Comment by Zigurd

6 days ago

Based on the code that it's good at, and the code that it's terrible at, you are exactly right about LLMs being shaped by their training material. If this is a fundamental limitation I really don't see general purpose LLMs progressing beyond their current status is idiot savants. They are confident in the face of not knowing what they don't know.

Your experience with Arabic in particular makes me think there's still a lot of training material to be mined in languages other than English. I suspect the reason that Arabic sounds 20 years ago is that there's a data labeling bottleneck in using foreign language material.

6 comments

Zigurd

parineum 6 days ago

I've had a suspicion for a bit that, since a large portion of the Internet is English and Chinese, that any other languages would have a much larger ratio of training material come from books.

I wouldn't be surprised if Arabic in particular had this issue and if Arabic also had a disproportionate amount of religious text as source material.

I bet you'd see something similar with Hebrew.

mentalgear 6 days ago
I think therein lies another fun benchmark to show that LLM don't generalize: ask the llm to solve the same logic riddle, only in different languages. If it can solve it in some languages, but not in others, it's a strong argument for just straightforward memorization and next token prediction vs true generalization capabilities.
- zahlman 6 days ago
  
  I would expect that the "classics" have all been thoroughly discussed on the Internet in all major languages by now. But if you could re-train a model from scratch and control its input, there are probably many theories you could test about the model's ability to connect bits of insight together.
Zigurd 6 days ago

While computer languages are different and significantly simpler than human languages, LLMs as coding agents don't seem phased by being told to implement in one language based on an example in another.

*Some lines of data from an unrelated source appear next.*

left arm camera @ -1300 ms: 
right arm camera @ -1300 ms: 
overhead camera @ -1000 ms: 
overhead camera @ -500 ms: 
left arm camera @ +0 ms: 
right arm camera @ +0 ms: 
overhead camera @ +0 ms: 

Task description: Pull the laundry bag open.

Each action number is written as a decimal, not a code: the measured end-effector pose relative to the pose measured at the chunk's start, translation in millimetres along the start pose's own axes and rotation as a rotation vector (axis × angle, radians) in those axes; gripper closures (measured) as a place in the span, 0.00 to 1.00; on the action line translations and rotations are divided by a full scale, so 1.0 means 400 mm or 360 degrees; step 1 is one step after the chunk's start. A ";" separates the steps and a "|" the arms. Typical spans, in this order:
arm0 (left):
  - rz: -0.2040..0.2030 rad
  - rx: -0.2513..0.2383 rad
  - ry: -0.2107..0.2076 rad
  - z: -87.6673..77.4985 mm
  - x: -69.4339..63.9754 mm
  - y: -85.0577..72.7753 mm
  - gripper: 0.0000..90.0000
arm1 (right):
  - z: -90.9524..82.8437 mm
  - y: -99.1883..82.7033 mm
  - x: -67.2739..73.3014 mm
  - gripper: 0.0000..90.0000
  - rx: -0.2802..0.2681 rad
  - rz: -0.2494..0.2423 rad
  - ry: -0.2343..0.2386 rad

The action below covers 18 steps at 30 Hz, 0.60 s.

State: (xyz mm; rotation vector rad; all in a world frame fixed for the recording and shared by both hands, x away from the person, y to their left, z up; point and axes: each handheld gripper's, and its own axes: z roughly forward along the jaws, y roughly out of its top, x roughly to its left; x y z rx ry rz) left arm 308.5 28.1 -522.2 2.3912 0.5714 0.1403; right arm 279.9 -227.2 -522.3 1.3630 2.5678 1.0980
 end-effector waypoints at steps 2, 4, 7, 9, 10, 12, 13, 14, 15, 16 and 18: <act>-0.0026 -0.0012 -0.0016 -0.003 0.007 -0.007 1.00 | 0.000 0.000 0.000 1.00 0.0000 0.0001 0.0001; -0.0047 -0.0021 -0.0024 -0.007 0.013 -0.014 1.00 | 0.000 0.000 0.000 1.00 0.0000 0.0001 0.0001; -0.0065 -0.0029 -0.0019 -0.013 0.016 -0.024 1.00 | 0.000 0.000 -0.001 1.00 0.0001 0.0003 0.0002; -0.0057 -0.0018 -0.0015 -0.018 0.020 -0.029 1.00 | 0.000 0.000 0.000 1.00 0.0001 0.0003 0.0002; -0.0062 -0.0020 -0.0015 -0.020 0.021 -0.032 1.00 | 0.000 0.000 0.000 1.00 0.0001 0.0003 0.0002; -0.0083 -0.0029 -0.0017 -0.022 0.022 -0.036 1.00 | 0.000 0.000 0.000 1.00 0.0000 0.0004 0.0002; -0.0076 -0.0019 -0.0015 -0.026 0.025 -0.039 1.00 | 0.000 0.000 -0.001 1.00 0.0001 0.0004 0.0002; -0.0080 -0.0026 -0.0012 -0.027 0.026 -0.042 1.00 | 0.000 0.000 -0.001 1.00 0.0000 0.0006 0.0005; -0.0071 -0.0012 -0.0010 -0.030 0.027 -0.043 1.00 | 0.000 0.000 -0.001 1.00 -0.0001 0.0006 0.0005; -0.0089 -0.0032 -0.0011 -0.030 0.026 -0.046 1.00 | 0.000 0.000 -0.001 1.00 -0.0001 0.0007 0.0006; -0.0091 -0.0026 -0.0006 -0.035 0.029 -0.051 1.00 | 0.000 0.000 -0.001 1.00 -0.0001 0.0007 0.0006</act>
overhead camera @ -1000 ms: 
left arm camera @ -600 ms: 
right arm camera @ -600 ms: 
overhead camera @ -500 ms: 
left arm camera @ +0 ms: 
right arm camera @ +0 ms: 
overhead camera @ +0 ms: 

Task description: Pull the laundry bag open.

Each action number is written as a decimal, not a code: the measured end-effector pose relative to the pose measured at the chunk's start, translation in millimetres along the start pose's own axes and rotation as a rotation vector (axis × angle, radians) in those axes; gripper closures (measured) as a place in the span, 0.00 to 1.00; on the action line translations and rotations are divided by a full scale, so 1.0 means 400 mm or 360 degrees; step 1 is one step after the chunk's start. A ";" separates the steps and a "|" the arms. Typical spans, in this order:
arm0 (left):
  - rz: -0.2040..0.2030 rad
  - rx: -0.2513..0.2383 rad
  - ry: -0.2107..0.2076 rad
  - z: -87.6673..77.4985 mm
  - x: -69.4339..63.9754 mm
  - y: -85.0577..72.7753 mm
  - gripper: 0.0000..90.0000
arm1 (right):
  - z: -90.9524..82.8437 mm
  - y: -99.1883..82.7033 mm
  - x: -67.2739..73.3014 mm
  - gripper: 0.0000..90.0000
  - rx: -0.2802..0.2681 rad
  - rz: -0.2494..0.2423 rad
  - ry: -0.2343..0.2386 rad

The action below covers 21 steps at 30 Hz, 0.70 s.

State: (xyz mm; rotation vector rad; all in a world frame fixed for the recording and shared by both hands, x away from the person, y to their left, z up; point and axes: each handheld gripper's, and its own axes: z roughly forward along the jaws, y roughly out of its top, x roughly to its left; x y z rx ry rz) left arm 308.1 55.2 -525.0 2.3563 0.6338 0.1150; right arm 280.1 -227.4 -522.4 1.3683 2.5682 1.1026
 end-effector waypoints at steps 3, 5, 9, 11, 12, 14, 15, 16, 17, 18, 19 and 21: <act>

Before they were general purpose chat bots, LLMs were used in language translation.
eshaham78 6 days ago

[dead]

harrall 6 days ago

Humans are also shaped by the training material… maybe all intelligence is.

Talk to people with extreme views and you realize they are actually rational, but the world they live in is not normal or typical. When you apply perfectly sound logic to a deformed foundation, the output is deformed. Even schizophrenic people are rational… Logic is never the problem, it’s always the training material.

Anyway that’s why we had to build a mathematical field of statistics and create tools like sample sizes and distributions to generalize.